For discussion of Alpine Linux development and developer support

1

AllowTcpForwarding no (by default)

Ladar Levison
Details
Message ID
<04299073-f21e-45ec-3c95-548b2a16c53d@lavabit.com>
DKIM signature
missing
Download raw message
Just wondering what the motivation behind commit
8d2a4e449d4e15ddcf41ab1aade94a83f6ed4308 ... which updates the default
OpenSSH daemon config with 'AllowTcpForwarding no'. Was there a reason
or specific attack vector the change is meant to mitigate? All I could
find is a vague reference to bad passwords? It seems to me the two
things are unrelated, as the port is still exposed if the machine has a
public IP address. All this does is make it more difficult for an admin
to setup an explicit port forwarding rule.
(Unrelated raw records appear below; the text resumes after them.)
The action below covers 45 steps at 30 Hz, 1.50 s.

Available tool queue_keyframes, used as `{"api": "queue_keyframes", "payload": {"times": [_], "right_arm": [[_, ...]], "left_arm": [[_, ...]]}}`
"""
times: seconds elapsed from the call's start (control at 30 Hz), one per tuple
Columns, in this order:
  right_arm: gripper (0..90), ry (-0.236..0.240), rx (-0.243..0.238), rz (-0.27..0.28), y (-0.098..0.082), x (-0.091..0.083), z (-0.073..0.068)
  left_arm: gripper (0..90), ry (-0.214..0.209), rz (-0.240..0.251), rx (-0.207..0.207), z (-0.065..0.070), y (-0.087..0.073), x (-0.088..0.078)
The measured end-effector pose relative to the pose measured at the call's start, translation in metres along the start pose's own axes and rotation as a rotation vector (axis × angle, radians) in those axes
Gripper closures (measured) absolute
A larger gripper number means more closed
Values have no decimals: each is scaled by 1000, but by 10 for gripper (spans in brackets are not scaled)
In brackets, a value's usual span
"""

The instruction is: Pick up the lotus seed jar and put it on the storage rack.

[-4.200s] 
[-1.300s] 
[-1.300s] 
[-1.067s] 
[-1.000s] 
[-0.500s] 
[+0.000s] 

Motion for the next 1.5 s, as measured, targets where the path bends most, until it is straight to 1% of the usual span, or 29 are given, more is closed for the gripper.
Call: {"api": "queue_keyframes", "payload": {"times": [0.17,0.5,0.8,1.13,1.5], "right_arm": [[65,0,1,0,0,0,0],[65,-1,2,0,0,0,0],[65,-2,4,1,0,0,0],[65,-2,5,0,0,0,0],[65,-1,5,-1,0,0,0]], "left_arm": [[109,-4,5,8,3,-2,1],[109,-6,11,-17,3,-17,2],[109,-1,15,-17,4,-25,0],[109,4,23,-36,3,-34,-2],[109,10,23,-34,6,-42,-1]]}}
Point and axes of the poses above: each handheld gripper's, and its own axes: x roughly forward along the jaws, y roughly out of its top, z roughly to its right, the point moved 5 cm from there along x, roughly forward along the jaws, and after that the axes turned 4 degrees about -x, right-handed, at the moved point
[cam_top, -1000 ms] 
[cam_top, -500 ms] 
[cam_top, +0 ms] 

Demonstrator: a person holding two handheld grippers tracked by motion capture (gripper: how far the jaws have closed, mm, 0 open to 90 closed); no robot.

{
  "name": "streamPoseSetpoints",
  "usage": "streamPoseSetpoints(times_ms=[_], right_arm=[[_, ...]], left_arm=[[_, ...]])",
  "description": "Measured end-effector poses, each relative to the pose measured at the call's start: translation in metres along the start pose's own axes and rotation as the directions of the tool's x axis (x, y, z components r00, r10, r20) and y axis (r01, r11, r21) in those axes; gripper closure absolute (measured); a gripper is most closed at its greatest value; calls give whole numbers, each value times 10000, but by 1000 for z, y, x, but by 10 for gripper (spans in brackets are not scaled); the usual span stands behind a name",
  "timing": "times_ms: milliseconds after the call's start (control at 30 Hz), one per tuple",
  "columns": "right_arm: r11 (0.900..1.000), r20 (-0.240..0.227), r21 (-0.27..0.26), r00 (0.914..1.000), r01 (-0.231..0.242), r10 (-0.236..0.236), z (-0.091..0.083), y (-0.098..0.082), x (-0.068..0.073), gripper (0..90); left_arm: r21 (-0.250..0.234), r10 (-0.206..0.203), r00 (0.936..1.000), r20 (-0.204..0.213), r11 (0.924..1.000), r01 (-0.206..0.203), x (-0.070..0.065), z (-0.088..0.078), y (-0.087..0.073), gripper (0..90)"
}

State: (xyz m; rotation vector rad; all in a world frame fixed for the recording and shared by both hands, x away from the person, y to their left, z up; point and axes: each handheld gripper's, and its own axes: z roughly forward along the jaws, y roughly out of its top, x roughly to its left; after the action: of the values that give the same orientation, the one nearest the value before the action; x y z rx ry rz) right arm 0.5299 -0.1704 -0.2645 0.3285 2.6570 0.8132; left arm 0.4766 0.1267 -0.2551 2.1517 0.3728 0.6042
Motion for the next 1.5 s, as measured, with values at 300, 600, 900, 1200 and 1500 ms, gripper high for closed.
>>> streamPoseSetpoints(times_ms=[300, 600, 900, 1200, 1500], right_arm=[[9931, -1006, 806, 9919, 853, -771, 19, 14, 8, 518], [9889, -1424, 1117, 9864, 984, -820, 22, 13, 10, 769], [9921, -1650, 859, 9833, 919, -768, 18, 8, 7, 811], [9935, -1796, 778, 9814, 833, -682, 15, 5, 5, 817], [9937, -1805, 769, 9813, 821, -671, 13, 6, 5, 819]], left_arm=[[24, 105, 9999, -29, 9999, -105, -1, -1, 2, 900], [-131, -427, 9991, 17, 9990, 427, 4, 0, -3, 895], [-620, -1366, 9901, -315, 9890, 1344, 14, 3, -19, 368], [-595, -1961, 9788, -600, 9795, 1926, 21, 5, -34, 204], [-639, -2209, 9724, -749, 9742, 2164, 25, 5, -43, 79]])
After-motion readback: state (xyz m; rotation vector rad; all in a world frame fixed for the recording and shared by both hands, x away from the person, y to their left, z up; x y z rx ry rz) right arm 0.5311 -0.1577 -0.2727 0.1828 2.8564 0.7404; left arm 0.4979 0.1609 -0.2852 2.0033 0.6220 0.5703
All I could fine was this:

https://git.alpinelinux.org/aports/commit/?id=495bbd7fb1f07c23a1f2d47a071aa5519e08744c

I've been asked to restore the old value, aka 'AllowTcpForwarding yes',
in my virtual machine base boxes, and I don't see an obvious reason to
deny the request, as the new default causes port forwarding to break.
And forwarding an SSH port from a virtual guest, to accessible IP
address seems like a common enough  use case for virtual machines, that
I'm thinking it should.

But before I accept the pull request, and let loose the change across
the internet, I wanted to solicit other opinions?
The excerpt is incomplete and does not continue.